There was quite a lot of him to stare at—he must be six-four or six-five, she estimated, paying silent, stunned homage to the sheer perfection of this athletically built specimen. His shoulders wouldn’t have looked out of place competitively employed in an Olympic swimming pool and she could almost see those sprinter’s legs eating up the track…everything in between looked just about perfect too. He broadcast raw sex appeal on a frequency every female with a pulse would have picked up at fifty yards. On second thoughts, maybe there wasn’t a safe distance from this man!

Flora let out a tiny grunt of shock as her breath escaped gustily past her slightly parted lips.

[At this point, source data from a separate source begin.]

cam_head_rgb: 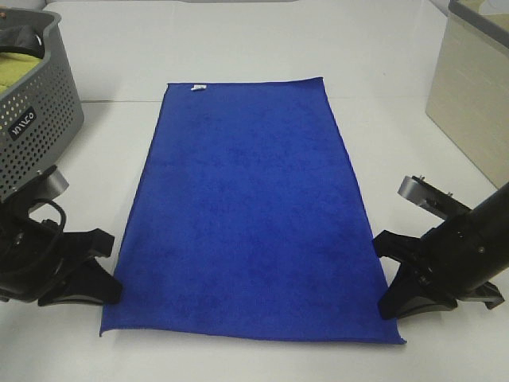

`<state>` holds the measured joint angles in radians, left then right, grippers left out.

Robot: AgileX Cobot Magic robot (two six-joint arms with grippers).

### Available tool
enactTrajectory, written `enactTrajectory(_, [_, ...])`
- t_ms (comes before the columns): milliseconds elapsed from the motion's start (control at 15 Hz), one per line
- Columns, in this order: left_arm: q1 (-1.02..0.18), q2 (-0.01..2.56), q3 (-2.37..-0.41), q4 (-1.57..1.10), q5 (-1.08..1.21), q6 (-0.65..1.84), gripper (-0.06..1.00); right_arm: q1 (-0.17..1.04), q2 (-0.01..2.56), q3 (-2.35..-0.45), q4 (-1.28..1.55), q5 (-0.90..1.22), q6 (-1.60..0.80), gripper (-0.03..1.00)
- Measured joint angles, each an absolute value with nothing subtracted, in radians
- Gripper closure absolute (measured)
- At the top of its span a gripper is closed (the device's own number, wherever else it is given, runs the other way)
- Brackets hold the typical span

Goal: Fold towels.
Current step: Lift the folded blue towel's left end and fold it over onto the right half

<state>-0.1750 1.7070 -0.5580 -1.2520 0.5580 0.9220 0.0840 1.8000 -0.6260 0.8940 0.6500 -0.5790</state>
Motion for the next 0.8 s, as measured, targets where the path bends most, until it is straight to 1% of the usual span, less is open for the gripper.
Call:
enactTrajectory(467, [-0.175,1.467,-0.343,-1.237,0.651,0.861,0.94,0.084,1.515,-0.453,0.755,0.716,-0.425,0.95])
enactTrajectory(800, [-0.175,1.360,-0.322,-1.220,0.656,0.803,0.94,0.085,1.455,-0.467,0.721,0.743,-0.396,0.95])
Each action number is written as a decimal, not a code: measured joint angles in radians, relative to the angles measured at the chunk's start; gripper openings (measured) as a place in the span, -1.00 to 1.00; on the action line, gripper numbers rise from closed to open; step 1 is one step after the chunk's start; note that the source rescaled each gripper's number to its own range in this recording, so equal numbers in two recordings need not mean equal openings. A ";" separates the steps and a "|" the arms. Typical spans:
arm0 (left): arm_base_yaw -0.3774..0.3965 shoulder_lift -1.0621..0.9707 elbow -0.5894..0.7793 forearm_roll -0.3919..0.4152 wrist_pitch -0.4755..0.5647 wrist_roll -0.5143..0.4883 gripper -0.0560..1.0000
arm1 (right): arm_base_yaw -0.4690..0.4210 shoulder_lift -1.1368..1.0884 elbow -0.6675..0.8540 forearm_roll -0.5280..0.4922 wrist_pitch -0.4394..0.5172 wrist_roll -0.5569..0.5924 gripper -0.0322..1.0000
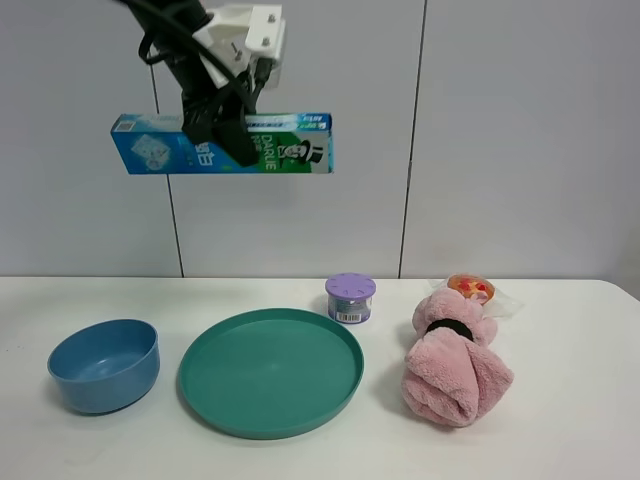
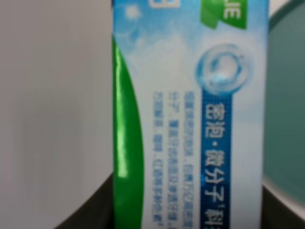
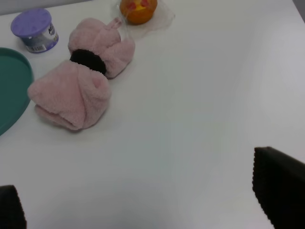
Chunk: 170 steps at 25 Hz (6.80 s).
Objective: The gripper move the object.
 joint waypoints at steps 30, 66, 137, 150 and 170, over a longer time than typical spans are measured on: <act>-0.518 0.237 0.000 0.130 0.051 -0.505 -0.89 | 0.000 0.000 0.000 0.000 0.000 0.000 1.00; -0.623 0.317 0.236 0.086 -0.320 -0.505 -0.89 | 0.000 0.000 0.000 0.000 0.000 0.000 1.00; 0.064 -0.897 0.506 0.265 0.151 -1.144 0.80 | 0.000 0.000 0.000 0.000 0.000 0.000 1.00; 0.483 -1.616 1.083 0.149 0.155 -1.179 0.94 | 0.000 0.000 0.000 0.000 0.000 0.000 1.00; 0.564 -2.038 1.410 0.123 0.158 -1.194 1.00 | 0.000 0.000 0.000 0.000 0.000 0.000 1.00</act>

She wasn’t the sort of girl who made a habit of mentally undressing men, especially a married man as this one obviously was—the cute little boy beside him was too much of a carbon copy not to be his son, and then there was the little matter of the wide gold band on his left hand!

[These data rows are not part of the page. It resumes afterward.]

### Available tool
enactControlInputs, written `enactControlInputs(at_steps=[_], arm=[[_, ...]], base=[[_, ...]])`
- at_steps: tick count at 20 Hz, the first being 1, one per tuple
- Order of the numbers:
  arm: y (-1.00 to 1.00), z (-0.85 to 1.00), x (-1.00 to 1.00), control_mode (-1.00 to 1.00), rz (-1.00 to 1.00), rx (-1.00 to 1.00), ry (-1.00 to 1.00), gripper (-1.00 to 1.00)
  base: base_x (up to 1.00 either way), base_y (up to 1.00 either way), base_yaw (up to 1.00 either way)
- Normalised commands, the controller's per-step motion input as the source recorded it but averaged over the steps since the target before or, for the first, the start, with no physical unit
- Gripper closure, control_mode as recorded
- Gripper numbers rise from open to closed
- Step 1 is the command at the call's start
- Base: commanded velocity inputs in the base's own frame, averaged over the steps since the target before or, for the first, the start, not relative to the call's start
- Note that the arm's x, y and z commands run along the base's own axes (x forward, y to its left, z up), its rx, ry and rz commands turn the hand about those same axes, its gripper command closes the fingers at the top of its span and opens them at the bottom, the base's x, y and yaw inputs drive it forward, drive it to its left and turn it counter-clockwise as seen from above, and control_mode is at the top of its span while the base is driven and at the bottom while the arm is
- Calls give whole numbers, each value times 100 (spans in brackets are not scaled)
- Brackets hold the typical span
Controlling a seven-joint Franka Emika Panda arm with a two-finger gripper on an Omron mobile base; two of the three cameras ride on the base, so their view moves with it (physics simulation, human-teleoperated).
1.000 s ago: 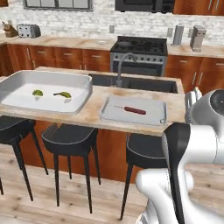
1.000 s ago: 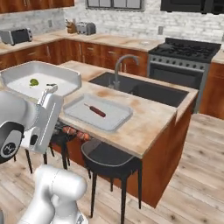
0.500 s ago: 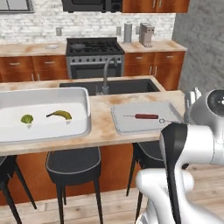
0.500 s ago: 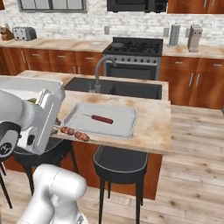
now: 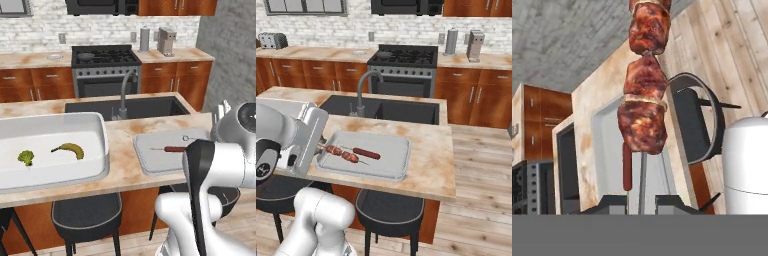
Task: Place the cold items (banana and broccoli) from the fridge in one tupperware on the dining counter. Place the warm items (kebab skewer and hot dog) in the stove area in another tupperware.
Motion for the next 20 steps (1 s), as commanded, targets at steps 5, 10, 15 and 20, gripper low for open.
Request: enactControlInputs(at_steps=[5,10,15,20], arm=[[0,-17,80,-100,6,5,44,100],[0,-57,91,-100,17,0,46,100],[0,-54,57,-100,10,0,24,100],[0,-44,50,-100,0,0,19,100]], base=[[20,3,0],[0,0,0],[0,0,0],[0,0,0]])
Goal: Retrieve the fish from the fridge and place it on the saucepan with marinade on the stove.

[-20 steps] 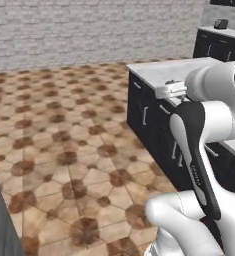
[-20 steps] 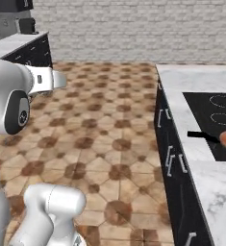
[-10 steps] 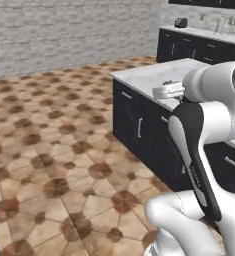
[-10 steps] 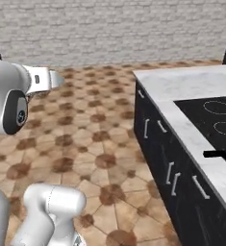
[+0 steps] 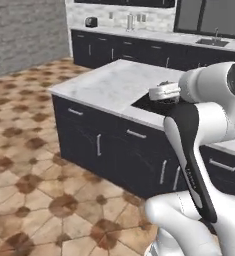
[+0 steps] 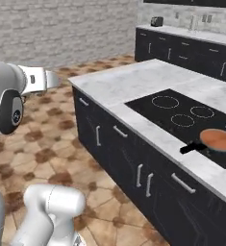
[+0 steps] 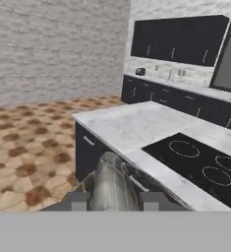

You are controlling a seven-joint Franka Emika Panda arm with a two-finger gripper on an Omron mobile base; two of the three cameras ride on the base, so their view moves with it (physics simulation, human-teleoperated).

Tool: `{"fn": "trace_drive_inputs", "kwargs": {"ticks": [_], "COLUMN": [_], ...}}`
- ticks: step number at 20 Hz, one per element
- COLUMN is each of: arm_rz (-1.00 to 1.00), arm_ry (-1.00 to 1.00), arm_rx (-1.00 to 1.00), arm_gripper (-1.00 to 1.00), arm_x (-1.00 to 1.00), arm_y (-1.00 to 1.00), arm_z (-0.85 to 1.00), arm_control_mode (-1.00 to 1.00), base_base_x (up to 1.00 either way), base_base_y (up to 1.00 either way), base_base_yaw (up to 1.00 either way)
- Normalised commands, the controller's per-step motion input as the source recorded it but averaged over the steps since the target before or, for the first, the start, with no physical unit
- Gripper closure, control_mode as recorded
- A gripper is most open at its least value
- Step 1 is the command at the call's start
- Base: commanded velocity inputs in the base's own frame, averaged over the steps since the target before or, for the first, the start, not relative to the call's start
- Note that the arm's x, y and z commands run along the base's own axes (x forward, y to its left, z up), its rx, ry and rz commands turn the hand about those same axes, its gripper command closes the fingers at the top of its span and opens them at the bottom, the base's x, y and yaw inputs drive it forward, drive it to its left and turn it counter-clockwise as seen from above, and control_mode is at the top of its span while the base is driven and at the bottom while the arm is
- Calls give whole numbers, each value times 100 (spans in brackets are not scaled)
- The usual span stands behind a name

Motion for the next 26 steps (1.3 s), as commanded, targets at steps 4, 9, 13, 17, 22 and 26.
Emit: {"fn": "trace_drive_inputs", "kwargs": {"ticks": [4, 9, 13, 17, 22, 26], "arm_rz": [0, 0, 0, 0, 0, 0], "arm_ry": [0, 0, 0, 0, 0, 0], "arm_rx": [0, 0, 0, 0, 0, 0], "arm_gripper": [100, 100, 100, 100, 100, 100], "arm_x": [0, 0, 0, 0, 0, 0], "arm_y": [0, 0, 0, 0, 0, 0], "arm_z": [0, 0, 0, 0, 0, 0], "arm_control_mode": [100, 100, 100, 100, 100, 100], "base_base_x": [59, 55, 64, 59, 47, 21], "base_base_y": [-1, 0, 0, 0, 15, 1], "base_base_yaw": [-75, -80, -78, -77, -44, -3]}}
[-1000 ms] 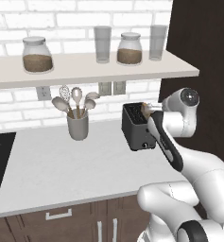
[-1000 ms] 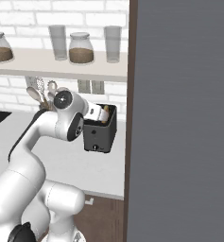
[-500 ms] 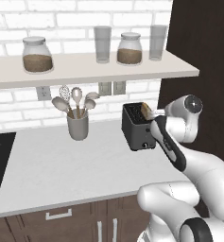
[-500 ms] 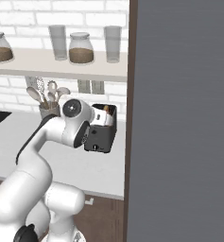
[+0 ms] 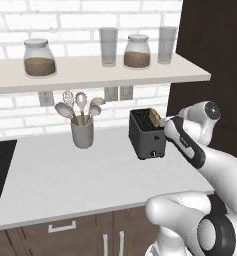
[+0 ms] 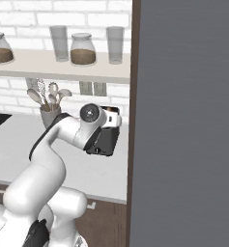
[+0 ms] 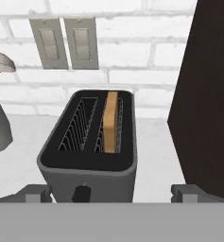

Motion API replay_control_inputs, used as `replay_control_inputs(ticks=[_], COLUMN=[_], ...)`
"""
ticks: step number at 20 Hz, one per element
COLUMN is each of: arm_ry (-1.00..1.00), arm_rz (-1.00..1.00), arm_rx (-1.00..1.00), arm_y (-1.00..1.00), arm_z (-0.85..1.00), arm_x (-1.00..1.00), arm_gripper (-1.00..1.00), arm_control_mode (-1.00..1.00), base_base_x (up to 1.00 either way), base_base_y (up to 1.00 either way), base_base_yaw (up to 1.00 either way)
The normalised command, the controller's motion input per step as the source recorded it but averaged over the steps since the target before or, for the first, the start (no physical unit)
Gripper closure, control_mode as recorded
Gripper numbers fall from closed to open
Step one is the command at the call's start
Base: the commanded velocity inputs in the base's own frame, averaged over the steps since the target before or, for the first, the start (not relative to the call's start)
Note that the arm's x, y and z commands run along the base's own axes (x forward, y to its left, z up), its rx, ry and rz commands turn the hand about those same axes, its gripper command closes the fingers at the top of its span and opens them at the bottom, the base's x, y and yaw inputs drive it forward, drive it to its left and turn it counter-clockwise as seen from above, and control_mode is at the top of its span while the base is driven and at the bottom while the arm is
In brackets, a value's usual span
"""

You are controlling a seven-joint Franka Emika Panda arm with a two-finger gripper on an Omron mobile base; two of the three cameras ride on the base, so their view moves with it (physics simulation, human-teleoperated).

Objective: Start the toaster. Once the lever pops up, take the bread to the plate on the dining counter.

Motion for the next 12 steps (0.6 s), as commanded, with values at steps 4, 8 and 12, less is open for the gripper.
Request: replay_control_inputs(ticks=[4,8,12], arm_ry=[0.00,0.00,0.01], arm_rz=[0.00,0.00,0.00], arm_rx=[0.00,0.00,0.00], arm_y=[0.00,0.07,0.19], arm_z=[0.00,-0.07,-0.11], arm_x=[0.34,0.26,0.26], arm_gripper=[-1.00,-1.00,-1.00], arm_control_mode=[-1.00,-1.00,-1.00], base_base_x=[0.00,0.00,0.00], base_base_y=[0.00,0.00,0.00], base_base_yaw=[0.00,0.00,0.00])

Fantasising about married men was not a pastime Flora indulged in—in fact, considering that she’d been very publicly dumped by her ever-loving fiancé, she ought not to be capable of anything so frivolous! I’m probably just a disgustingly shallow person, she concluded, reviewing her worryingly resilient heart critically.

‘Just a little misunderstanding…’ Her stalker saw the direction of those narrowed grey eyes and his hand dropped self-consciously away from Flora’s arm. Although the tall guy was smiling—the curve of his mouth didn’t soften those chiselled features or spookily pale eyes an iota—and he had a grubby-faced toddler glued to his leg, didn’t lessen the fact he looked a dangerously tough customer. There was something vaguely familiar about him too…

Flora fastidiously gave a disbelieving snort and flicked her fingers against the invisibly soiled area of her sleeve. Angrily she straightened the drunken angle of her hat. Next he’d be saying he’d accidentally followed her.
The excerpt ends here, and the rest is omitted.